* Activity
Reproduce all of the data exactly. Images are not to appear in the reply.

* Source data
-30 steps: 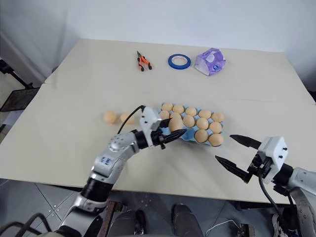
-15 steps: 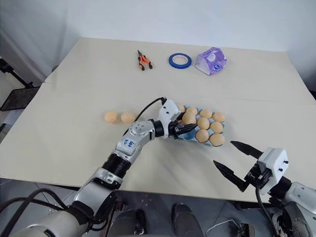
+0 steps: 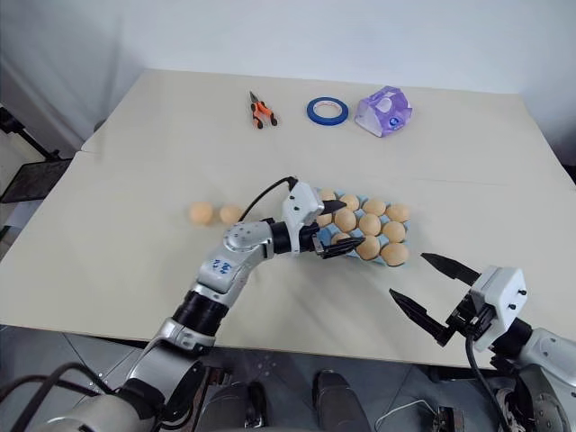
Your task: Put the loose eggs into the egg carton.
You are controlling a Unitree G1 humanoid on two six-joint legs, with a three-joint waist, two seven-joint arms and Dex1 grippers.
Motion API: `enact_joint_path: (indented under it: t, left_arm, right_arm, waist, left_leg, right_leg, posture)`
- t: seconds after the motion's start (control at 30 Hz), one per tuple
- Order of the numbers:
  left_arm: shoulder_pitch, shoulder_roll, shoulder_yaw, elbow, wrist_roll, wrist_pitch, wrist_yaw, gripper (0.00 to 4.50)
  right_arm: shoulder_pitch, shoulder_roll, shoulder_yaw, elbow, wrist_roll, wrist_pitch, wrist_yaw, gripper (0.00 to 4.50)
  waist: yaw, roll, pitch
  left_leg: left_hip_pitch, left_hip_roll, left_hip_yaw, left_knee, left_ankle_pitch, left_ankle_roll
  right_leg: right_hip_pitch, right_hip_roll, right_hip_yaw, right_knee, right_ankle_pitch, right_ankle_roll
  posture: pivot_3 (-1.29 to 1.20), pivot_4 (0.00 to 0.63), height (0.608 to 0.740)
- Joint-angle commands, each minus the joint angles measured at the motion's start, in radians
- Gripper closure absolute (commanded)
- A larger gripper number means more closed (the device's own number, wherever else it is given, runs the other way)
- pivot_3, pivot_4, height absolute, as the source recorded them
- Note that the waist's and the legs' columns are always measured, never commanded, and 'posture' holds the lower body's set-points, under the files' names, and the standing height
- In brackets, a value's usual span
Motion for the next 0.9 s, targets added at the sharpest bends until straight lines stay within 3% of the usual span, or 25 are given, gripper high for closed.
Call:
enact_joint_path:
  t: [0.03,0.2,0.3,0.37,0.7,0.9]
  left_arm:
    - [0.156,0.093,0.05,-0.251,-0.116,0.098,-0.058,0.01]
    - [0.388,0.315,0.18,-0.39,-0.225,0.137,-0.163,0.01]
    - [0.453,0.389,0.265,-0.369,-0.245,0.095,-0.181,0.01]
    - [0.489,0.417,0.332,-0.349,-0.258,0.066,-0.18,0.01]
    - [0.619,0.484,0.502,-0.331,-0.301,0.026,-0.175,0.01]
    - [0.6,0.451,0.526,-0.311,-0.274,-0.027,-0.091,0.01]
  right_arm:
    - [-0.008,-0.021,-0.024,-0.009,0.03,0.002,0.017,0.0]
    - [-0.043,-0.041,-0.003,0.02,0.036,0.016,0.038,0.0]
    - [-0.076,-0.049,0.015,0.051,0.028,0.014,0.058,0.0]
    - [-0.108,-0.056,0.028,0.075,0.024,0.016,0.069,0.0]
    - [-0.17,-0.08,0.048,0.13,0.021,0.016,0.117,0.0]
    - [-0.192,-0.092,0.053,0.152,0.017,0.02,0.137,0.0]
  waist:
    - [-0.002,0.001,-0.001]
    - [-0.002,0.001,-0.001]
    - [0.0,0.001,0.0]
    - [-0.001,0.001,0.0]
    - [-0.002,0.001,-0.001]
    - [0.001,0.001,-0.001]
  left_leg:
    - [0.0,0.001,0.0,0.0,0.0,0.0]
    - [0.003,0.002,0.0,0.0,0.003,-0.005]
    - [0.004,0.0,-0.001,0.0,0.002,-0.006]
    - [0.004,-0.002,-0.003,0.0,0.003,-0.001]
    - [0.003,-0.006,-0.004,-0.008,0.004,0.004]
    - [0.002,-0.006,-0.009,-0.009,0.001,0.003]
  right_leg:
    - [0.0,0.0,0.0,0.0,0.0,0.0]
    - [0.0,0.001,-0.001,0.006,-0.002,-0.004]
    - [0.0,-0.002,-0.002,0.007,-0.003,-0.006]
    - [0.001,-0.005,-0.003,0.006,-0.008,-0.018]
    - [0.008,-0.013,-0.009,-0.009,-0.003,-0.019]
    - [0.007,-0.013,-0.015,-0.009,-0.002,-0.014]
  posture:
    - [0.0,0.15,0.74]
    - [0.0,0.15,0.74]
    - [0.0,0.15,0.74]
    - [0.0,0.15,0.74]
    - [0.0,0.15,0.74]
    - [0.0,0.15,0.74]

* Task response
-30 steps: 
-15 steps: 
+0 steps: 
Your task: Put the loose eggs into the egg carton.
You are controlling a Unitree G1 humanoid on two six-joint legs, with a three-joint waist, two seven-joint arms and Dex1 grippers.
Motion API: `enact_joint_path: (indented under it: t, left_arm, right_arm, waist, left_leg, right_leg, posture)`
- t: seconds after the motion's start (control at 30 Hz), one per tuple
- Order of the numbers:
  left_arm: shoulder_pitch, shoulder_roll, shoulder_yaw, elbow, wrist_roll, wrist_pitch, wrist_yaw, gripper (0.00 to 4.50)
  right_arm: shoulder_pitch, shoulder_roll, shoulder_yaw, elbow, wrist_roll, wrist_pitch, wrist_yaw, gripper (0.00 to 4.50)
  waist: yaw, roll, pitch
  left_leg: left_hip_pitch, left_hip_roll, left_hip_yaw, left_knee, left_ankle_pitch, left_ankle_roll
  right_leg: right_hip_pitch, right_hip_roll, right_hip_yaw, right_knee, right_ankle_pitch, right_ankle_roll
  posture: pivot_3 (-1.29 to 1.20), pivot_4 (0.00 to 0.63), height (0.608 to 0.740)
- Joint-angle commands, each minus the joint angles measured at the motion's start, in radians
- Gripper closure absolute (commanded)
- A larger gripper number means more closed (the device's own number, wherever else it is given, runs the other way)
- pivot_3, pivot_4, height absolute, as the source recorded them
- Note that the waist's and the legs' columns are always measured, never commanded, and 'posture' holds the lower body's set-points, under the files' names, and the standing height
- In brackets, a value's usual span
Motion for the next 0.9 s, targets added at the sharpest bends until straight lines stay within 3% of the usual span, or 25 are given, gripper high for closed.
Call:
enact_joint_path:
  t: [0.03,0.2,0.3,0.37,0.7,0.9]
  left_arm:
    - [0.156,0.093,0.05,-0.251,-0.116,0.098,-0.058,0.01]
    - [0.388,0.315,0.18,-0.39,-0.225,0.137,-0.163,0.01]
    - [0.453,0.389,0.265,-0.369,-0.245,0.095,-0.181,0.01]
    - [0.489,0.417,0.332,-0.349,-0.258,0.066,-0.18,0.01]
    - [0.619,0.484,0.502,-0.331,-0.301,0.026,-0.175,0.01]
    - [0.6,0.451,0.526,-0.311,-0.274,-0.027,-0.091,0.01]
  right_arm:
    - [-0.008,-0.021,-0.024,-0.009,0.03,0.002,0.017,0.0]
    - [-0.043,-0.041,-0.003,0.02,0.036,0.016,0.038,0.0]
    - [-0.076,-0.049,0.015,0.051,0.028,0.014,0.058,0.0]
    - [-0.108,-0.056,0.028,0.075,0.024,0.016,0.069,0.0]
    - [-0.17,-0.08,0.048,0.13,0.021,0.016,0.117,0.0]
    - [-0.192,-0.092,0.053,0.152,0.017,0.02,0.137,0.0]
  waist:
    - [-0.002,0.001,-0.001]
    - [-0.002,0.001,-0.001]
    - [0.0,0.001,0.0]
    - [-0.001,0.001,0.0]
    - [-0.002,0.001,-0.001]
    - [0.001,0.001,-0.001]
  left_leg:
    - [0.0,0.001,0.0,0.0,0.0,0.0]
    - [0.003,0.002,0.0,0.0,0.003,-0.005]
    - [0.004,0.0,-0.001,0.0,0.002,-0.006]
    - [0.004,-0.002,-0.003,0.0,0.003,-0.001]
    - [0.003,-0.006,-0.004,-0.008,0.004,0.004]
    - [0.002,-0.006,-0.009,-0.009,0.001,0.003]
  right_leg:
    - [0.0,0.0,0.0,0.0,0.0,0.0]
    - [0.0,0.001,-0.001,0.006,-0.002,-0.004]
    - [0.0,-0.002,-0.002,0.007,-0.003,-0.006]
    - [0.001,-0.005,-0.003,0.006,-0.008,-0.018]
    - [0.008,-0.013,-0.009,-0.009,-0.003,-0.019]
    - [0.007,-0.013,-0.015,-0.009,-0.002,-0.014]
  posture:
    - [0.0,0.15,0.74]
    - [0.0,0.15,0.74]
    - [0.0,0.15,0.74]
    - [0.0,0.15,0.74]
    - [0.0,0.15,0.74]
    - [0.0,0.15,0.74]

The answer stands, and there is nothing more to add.